E un segno di tale «centralità» si può forse trovare nel faccia a faccia tra la Meloni e il primo ministro libico Dabaiba, con la premier che esprime «il massimo sostegno al rappresentante dell’Onu Bathily per sbloccare l’impasse e favorire un accordo di ampio respiro che spiani la strada ad elezioni». Il capo del governo di Tripoli apprezza ed è «pronto a cooperare nei settori dell’energia e istruzione». O negli incontri con Marocco e Tunisia. O con la Confindustria africana. O in quello con il presidente somalo Mohamud. «L’Italia – racconta l’uomo forte di Mogadiscio – ha avuto il merito di favorire la distensione con l’Etiopia, come testimonia il trilaterale di Addis Abeba con la presidente del Consiglio». Ora però il riconoscimento del Somaliland da parte etiopica ha riportato il dialogo in alto mare. Mohamud chiede un nuovo intervento italiano. «La partnership funzionerà se uno Stato smetterà di violare le leggi internazionali annettendo territori dei vicini». Palazzo Chigi sta pensando a un’iniziativa. Intanto si spera che l’attenzione sul piano e il clima dei summit come quello romano possa provocare qualche effetto.

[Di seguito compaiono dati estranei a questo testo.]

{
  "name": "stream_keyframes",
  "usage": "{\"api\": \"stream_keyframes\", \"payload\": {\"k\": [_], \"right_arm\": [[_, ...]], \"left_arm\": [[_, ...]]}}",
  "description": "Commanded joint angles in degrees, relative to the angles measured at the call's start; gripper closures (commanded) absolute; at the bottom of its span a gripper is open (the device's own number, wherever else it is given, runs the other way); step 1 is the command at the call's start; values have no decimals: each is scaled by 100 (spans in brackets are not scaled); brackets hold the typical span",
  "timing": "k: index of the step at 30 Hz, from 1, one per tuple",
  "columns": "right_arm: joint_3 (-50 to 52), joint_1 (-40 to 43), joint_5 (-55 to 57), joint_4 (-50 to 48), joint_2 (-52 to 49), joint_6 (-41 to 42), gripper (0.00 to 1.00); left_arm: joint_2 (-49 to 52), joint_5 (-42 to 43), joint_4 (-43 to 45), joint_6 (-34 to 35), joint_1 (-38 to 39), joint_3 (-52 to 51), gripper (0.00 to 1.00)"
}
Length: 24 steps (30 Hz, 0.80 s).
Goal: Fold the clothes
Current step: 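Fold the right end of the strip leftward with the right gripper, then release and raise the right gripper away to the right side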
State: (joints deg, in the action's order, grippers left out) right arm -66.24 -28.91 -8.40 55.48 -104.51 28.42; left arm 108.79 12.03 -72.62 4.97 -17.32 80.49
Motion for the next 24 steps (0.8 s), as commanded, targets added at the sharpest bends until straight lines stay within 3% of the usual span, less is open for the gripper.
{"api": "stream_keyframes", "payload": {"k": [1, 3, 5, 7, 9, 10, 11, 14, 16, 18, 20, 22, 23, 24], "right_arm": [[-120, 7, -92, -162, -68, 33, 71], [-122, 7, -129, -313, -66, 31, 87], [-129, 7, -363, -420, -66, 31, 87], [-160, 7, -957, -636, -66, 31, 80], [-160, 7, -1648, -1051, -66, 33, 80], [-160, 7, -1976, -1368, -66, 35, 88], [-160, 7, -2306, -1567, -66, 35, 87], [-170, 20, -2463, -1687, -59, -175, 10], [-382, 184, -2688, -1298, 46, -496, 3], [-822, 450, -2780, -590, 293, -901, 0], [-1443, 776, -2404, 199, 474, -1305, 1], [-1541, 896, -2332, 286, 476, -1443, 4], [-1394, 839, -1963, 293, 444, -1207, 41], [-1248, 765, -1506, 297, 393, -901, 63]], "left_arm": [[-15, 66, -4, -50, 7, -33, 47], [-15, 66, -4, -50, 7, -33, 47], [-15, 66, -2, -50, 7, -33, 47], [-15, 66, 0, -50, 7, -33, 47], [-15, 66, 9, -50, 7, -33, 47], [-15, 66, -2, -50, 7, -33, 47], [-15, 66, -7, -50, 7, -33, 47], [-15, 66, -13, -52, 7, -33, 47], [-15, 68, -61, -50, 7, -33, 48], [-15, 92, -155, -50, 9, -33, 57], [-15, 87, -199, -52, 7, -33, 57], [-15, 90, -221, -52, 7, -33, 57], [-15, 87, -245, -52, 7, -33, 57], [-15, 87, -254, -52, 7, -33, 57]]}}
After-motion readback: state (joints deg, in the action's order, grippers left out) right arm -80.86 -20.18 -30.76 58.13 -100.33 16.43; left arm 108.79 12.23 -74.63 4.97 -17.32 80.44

Ma il Piano Mattei, come sostiene Antonio Tajani, «non è certo il punto di arrivo ma un momento di confronto profondo con tutti i vertici del continente africano, con l’obbiettivo di fare sempre di più». I progetti pilota presentati non sono uno spartito già scritto bensì uno stimolo pragmatico ad impegnarsi. Ascoltato dalle commissioni Esteri di Camera e Senato, il responsabile della Farnesina fa il punto sugli esiti dell’ultimo Consiglio Europeo e sulle prospettive del G7 a guida italiana: la difficile situazione geopolitica generale inciderà sui programmi.

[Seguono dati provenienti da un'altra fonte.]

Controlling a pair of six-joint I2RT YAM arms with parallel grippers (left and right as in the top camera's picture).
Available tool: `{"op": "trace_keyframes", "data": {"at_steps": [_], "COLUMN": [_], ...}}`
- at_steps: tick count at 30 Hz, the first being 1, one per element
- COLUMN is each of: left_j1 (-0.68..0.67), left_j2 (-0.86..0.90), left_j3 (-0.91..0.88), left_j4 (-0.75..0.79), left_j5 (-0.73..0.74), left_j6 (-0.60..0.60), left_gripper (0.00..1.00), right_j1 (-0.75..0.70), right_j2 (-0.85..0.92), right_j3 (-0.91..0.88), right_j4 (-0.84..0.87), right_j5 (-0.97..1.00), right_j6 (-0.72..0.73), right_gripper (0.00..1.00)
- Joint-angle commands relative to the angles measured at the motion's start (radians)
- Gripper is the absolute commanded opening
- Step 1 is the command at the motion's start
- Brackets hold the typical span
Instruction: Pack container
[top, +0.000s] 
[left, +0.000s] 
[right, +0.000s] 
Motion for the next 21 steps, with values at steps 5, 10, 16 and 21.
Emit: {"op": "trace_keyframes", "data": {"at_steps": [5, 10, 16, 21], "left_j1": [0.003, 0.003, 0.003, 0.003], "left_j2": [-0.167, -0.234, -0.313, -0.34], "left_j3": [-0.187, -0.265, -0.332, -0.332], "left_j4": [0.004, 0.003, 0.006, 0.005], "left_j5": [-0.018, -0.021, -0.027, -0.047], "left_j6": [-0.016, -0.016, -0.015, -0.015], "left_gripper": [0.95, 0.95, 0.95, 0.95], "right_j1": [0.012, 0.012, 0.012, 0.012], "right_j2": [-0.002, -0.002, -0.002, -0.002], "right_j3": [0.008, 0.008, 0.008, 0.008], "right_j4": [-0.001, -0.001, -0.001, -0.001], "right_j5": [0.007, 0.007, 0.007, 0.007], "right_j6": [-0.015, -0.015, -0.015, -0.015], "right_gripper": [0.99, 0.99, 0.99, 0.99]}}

Infatti. «Le guerre in corso e la crisi nel Mar Rosso hanno ricadute strategiche ed economiche sui Paesi africani come su di noi», dice Tajani. Rafforzare i rapporti è indispensabile. «Sicurezza e prosperità dei due continenti sono strettamente legate, proprio per questo è fondamentale investire risorse in Africa». Il governo ha individuato dei settori chiave: istruzione, salute, sicurezza alimentare, energia, infrastrutture. Scommettere in quei campi, puntarci dei soldi, serve pure «per fare sistema, aprire mercati ed aiutare le imprese del nostro Paese». In cima alle priorità, ricorda il ministro degli Esteri, «c’è la formazione delle giovani generazioni africane». Tutto ciò, l’offerta di un’alternativa, questa almeno l’idea di Palazzo Chigi, aiuterà anche l’Italia e l’Europa a gestire i flussi migratori.